### YOUR TASK
A word-for-word copy of the data, with no images, is the required answer.

### DATASET CONTENT
- - - -
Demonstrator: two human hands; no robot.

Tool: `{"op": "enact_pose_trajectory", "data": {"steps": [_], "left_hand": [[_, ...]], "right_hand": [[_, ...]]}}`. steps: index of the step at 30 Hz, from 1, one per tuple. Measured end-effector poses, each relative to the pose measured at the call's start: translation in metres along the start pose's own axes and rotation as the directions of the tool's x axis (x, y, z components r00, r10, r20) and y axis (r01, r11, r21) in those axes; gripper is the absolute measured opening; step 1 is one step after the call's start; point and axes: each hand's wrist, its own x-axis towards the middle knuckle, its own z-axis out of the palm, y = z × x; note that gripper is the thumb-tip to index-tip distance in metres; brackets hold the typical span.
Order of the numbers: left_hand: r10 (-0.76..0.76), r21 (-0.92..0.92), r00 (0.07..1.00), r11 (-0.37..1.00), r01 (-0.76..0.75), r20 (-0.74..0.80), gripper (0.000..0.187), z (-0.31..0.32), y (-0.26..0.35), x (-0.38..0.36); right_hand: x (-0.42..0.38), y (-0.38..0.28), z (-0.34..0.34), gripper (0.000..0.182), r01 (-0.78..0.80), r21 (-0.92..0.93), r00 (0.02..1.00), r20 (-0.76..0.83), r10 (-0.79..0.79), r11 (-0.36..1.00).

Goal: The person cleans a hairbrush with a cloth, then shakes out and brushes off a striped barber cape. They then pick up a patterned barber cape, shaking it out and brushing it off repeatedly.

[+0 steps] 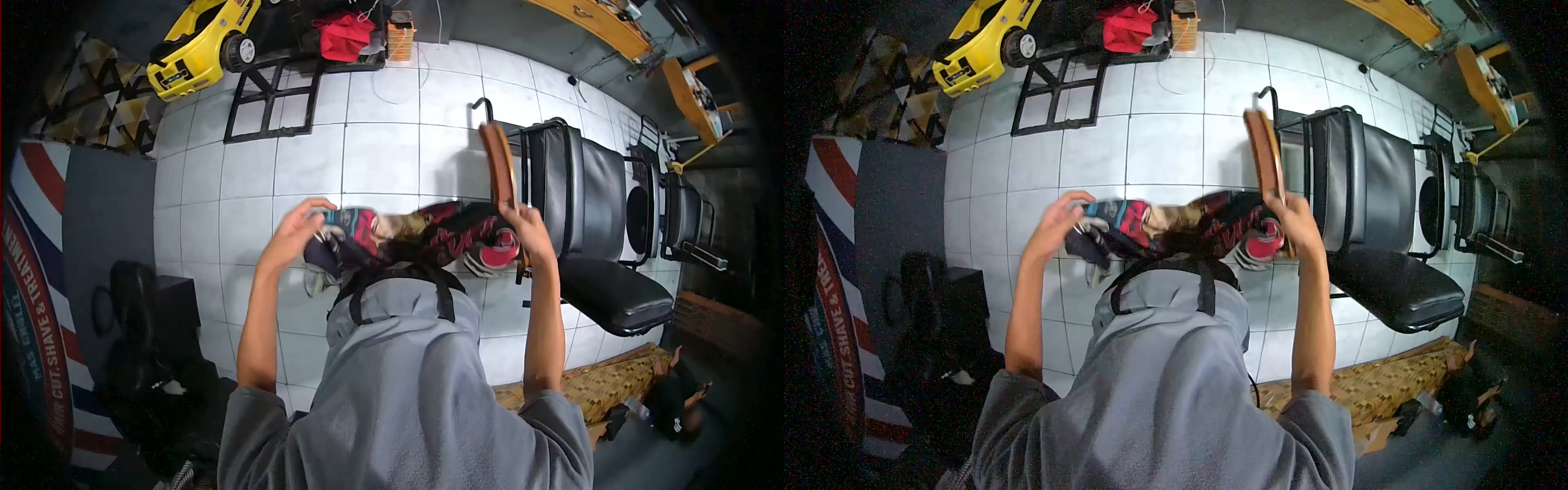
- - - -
### EXERCISE RESULT
Demonstrator: two human hands; no robot.

Tool: `{"op": "enact_pose_trajectory", "data": {"steps": [_], "left_hand": [[_, ...]], "right_hand": [[_, ...]]}}`. steps: index of the step at 30 Hz, from 1, one per tuple. Measured end-effector poses, each relative to the pose measured at the call's start: translation in metres along the start pose's own axes and rotation as the directions of the tool's x axis (x, y, z components r00, r10, r20) and y axis (r01, r11, r21) in those axes; gripper is the absolute measured opening; step 1 is one step after the call's start; point and axes: each hand's wrist, its own x-axis towards the middle knuckle, its own z-axis out of the palm, y = z × x; note that gripper is the thumb-tip to index-tip distance in metres; brackets hold the typical span.
Order of the numbers: left_hand: r10 (-0.76..0.76), r21 (-0.92..0.92), r00 (0.07..1.00), r11 (-0.37..1.00), r01 (-0.76..0.75), r20 (-0.74..0.80), gripper (0.000..0.187), z (-0.31..0.32), y (-0.26..0.35), x (-0.38..0.36); right_hand: x (-0.42..0.38), y (-0.38..0.28), z (-0.34..0.34), gripper (0.000..0.182), r01 (-0.78..0.80), r21 (-0.92..0.93), r00 (0.02..1.00), r20 (-0.76..0.83), r10 (-0.79..0.79), r11 (-0.36..1.00).

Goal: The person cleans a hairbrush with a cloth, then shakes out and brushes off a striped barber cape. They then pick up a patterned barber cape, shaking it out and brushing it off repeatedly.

[+0 steps] 

No additional work remains on the exercise.